What is this? Where am I?

Hi. I’m Lindsey. This is my blog on living the accidental, kind of awesome, though sometimes sucky, freelance life. I started this blog about 6 months ago because I thought it would be a good idea to journal what it’s like to be a freelance writer. In neither high school, nor in college, no one tells you what it’s like to work as a writer.

During college — I have briefly flirted with a higher education for nearly a decade now — I grew up with dreams of moving to NYC and becoming a high-fashion, ballsy, mean, childless editrix at some fancy magazine. I was going to be awesome.

However, that didn’t happen.

Dreams were dashed and I needed a real job because you can’t pay the rent with dreams and aspirations.

So I did what most aspiring writers do, I took random jobs in restaurants, until I eventually landed my first real job as an accountant.

Accounting? Yes, that. A bean counting, paper-pushing, coffee-drinking, time card-punching accountant and I hated every last minute of it. I have worked a million jobs in restaurants and hotels and quite frankly, have never experienced anything so soul-crunching as working in room the size of a tuna can, counting money and recording that counted money.

Plus, I was bad at math. I had no idea why they even hired me. I was there for a little over two years before I gave myself the heave-ho. It turns out, I would rather eat beans out of a can and at least attempt to get my dream career back on track, than working a low-rent job just because I had good health insurance.
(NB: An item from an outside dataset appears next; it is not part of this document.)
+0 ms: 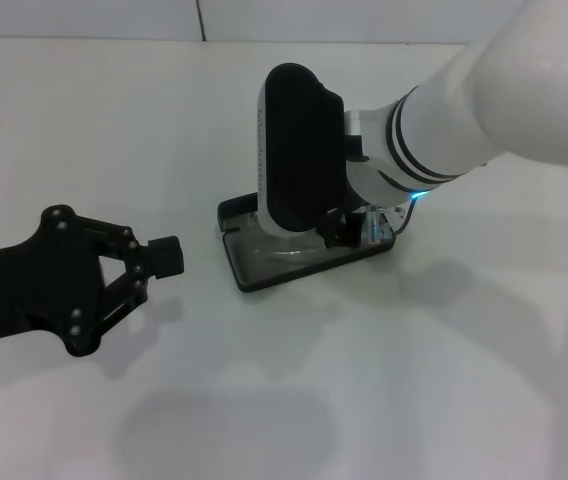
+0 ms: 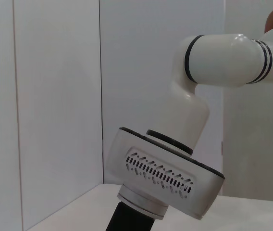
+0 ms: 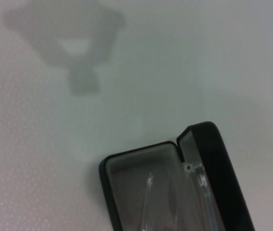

Here I am, I don’t even KNOW how many years later, finally writing this blog’s first real entry. Along the way I’ve managed to forge something resembling an actual career as a writer, something that amazes the most random people. Yes, I do get to write things…it’s amazing! And even though I’m not where I’d like to be in my career, I am on the way there. It’s not what I set out to do, but I’m having fun for the most part. I realized along the way that while I no longer aspire to be Anna Wintour — she always looks hungry and mad — or Stephanie Meyer — as if! — I wouldn’t mind AJ Jacob’s career. It’s pretty sweet.

What you’ll find here: trials, tribulations, hilarious stories of crappy clients, fun projects, words of aspiration and whatever else I feel like cause it’s my blog and I’ll whine when I want to.